Transferable and extensible ML potentials often require training on very large data sets. One such approach is the ANI class of methods. The ANI-1 potential aims to work broadly for molecules in organic chemistry43. A key component of this potential is the ANI-1 data set, which consists of DFT energies for 22M randomly selected molecular conformations from 57k distinct small molecules44. This vast amount of data would be impractical to generate at a level of theory more accurate than DFT45. However, advances in machine learning methodologies are greatly reducing the required data set sizes. The ANI-1x data set, constructed using active learning, contains DFT data for 5M conformations of molecules with an average size of 15 atoms25. Active learning iteratively adds new QM calculations to the data set for specific cases where the current ML model cannot make a good prediction. Despite the much smaller size of the ANI-1x data set, potentials trained on it vastly outperform those trained on the ANI-1 data set, especially on transferability and extensibility benchmarks. Even with the success of the ANI-1x potential, its true accuracy is still reliant upon the accuracy of the underlying DFT data.

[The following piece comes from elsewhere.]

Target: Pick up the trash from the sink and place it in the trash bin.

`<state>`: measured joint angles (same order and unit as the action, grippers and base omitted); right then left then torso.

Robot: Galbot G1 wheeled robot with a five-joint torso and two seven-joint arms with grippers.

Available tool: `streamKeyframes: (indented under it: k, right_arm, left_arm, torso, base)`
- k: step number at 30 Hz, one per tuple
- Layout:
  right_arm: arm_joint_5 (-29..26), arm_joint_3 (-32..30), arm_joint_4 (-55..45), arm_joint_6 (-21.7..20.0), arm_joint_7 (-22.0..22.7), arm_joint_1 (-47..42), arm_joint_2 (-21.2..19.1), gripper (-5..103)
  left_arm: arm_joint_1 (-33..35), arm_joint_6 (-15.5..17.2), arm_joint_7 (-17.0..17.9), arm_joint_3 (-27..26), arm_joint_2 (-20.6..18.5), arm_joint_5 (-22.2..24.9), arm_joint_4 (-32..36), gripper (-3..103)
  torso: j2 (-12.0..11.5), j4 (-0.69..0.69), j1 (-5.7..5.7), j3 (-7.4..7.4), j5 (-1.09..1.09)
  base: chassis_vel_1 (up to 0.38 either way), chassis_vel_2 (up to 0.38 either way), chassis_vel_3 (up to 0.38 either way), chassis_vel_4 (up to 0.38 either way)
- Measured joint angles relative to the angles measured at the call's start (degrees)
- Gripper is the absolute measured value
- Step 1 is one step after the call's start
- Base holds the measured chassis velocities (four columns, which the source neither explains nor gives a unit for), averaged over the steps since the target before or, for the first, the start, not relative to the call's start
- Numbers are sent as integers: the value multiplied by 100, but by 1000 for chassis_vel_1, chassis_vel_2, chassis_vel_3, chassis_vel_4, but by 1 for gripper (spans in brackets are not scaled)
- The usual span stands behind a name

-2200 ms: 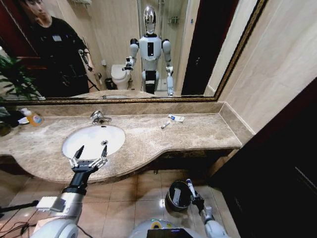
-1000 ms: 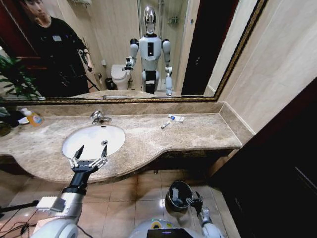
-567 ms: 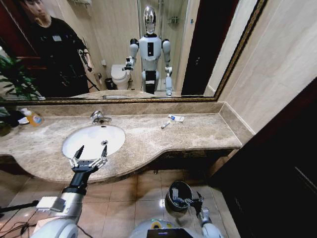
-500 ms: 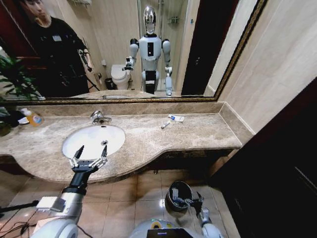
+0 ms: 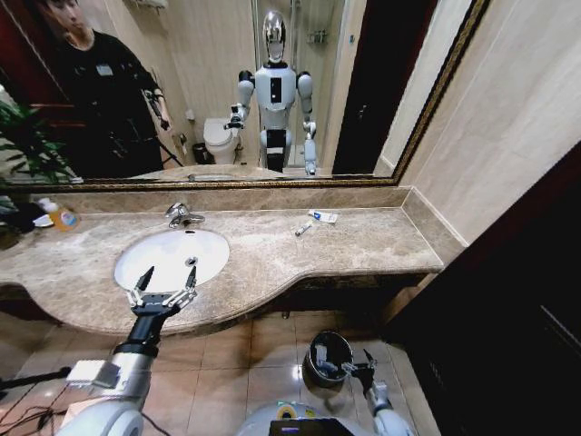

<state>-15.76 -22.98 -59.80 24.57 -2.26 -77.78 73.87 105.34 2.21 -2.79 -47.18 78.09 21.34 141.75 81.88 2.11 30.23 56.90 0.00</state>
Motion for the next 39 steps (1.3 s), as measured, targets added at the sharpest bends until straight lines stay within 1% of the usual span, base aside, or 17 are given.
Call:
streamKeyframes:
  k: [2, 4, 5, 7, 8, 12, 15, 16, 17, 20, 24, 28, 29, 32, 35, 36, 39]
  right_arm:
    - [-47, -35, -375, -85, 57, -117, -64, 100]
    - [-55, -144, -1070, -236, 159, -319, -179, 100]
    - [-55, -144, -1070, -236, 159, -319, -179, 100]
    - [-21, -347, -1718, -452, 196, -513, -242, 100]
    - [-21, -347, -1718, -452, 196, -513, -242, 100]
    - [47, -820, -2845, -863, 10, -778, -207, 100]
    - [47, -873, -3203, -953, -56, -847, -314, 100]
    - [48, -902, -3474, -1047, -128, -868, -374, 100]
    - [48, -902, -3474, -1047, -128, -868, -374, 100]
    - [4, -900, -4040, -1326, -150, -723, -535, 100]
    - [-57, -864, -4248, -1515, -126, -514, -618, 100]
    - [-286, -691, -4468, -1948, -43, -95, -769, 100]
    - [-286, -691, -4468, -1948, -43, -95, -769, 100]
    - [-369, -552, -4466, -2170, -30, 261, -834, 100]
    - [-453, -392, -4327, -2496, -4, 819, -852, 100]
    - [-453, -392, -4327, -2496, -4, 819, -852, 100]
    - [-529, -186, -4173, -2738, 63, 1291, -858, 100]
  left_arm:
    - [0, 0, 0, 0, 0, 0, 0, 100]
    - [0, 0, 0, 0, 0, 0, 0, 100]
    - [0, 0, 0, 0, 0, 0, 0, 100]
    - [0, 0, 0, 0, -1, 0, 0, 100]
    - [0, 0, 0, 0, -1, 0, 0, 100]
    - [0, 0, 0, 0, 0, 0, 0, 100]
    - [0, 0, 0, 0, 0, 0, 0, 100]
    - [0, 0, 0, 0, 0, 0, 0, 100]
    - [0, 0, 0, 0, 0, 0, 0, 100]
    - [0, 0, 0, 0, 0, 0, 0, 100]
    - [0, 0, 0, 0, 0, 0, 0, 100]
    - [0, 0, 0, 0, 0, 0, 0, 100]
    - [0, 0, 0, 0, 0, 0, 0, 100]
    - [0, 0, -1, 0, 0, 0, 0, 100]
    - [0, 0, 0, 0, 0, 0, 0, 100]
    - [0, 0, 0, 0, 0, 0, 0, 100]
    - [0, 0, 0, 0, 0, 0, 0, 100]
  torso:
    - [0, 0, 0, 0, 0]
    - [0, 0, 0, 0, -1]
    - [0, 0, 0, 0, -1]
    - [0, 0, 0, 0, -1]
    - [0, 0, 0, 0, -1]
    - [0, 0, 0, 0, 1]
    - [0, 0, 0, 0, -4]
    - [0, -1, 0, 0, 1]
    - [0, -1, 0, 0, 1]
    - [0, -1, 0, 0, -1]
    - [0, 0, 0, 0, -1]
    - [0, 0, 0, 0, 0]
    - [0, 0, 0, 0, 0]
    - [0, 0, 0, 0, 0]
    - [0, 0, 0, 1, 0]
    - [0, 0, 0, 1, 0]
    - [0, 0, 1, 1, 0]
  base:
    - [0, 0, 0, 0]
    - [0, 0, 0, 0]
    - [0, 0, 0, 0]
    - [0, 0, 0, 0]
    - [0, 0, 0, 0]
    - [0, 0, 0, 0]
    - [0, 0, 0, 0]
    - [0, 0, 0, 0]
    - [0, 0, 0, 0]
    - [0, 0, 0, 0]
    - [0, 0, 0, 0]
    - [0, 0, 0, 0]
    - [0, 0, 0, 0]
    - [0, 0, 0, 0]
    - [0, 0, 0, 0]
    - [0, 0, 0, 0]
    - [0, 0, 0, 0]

A remaining challenge is to develop ML-based potentials that reach coupled-cluster-level accuracy while retaining transferability and extensibility over a broad chemical space. The difficulty is that data sets with CCSD(T)-level accuracy are very expensive to construct and therefore tend to be limited in chemical diversity. Previous studies have trained on high-quality QM data for small molecules at equilibrium conformations46,47 and for non-equilibrium conformations of a single molecule48. A limitation is that ML models trained on data sets which lack chemical diversity are not expected to be transferable or extensible to new systems. The present work uses transfer learning49,50 to train an ML potential that is accurate, transferable, extensible, and therefore, broadly applicable. In transfer learning, one begins with a model trained on data from one task and then retrains the model on data from a different, but related task, often yielding high-accuracy predictions51,52,53 even when data are sparsely available. In our application, we begin by training a neural network on a large quantity of lower-accuracy DFT data (the ANI-1x data set with 5 M non-equilibrium molecular conformations25), and then we retrain to a much smaller data set (about 500k intelligently selected conformations from ANI-1x) at the CCSD(T)/CBS level of accuracy. Such a high-quality and diverse data set is a first of its kind for training machine learning-based potentials. The resulting general-purpose potential, ANI-1ccx, and data set exceeds the accuracy of DFT in benchmarks for isomerization energies, reaction energies, molecular torsion profiles, and energies and forces at non-equilibrium geometries, while being roughly nine orders of magnitude faster than DFT. The ANI-1ccx potential is available on GitHub ( as a user-friendly Python interface integrated with the Atomic Simulation Environment54 package (ASE;


Relative conformer energy

We compare the errors of ANI-1ccx (trained with transfer learning), ANI-1x (trained on DFT data only), and direct DFT calculations (ωB97X/6-31g*). We also compare to a model, ANI-1ccx-R, that was trained only with the CCSD(T)*/CBS data, i.e., without transfer learning from the DFT data. CCSD(T)*/CBS is a highly accurate extrapolation to high level QM. For details see the methods section. To test transferability and extensibility, we employ four benchmarks to appraise the accuracy of molecular energies and forces, reaction thermochemistry, and the computation of torsional profiles on systems consisting of CHNO. The GDB-10to13 benchmark25 is designed to evaluate relative energies, atomization energies, and force calculations on a random sample of 2996 molecules containing 10–13 C, N, or O atoms (with H added to saturate the molecules). The GDB-10to13 molecules are randomly perturbed along their normal modes to produce between 12 and 24 non-equilibrium conformations per molecule. HC7/1155 is a benchmark designed to gauge the accuracy of hydrocarbon reaction and isomerization energies. The ISOL6 benchmark56 (a subset of the ISOL24/11 benchmark) measures isomerization energies for organic molecules. Finally, we test on the Genentech torsion benchmark57, which contains 62 diverse organic molecule torsion profiles (45 containing only CHNO).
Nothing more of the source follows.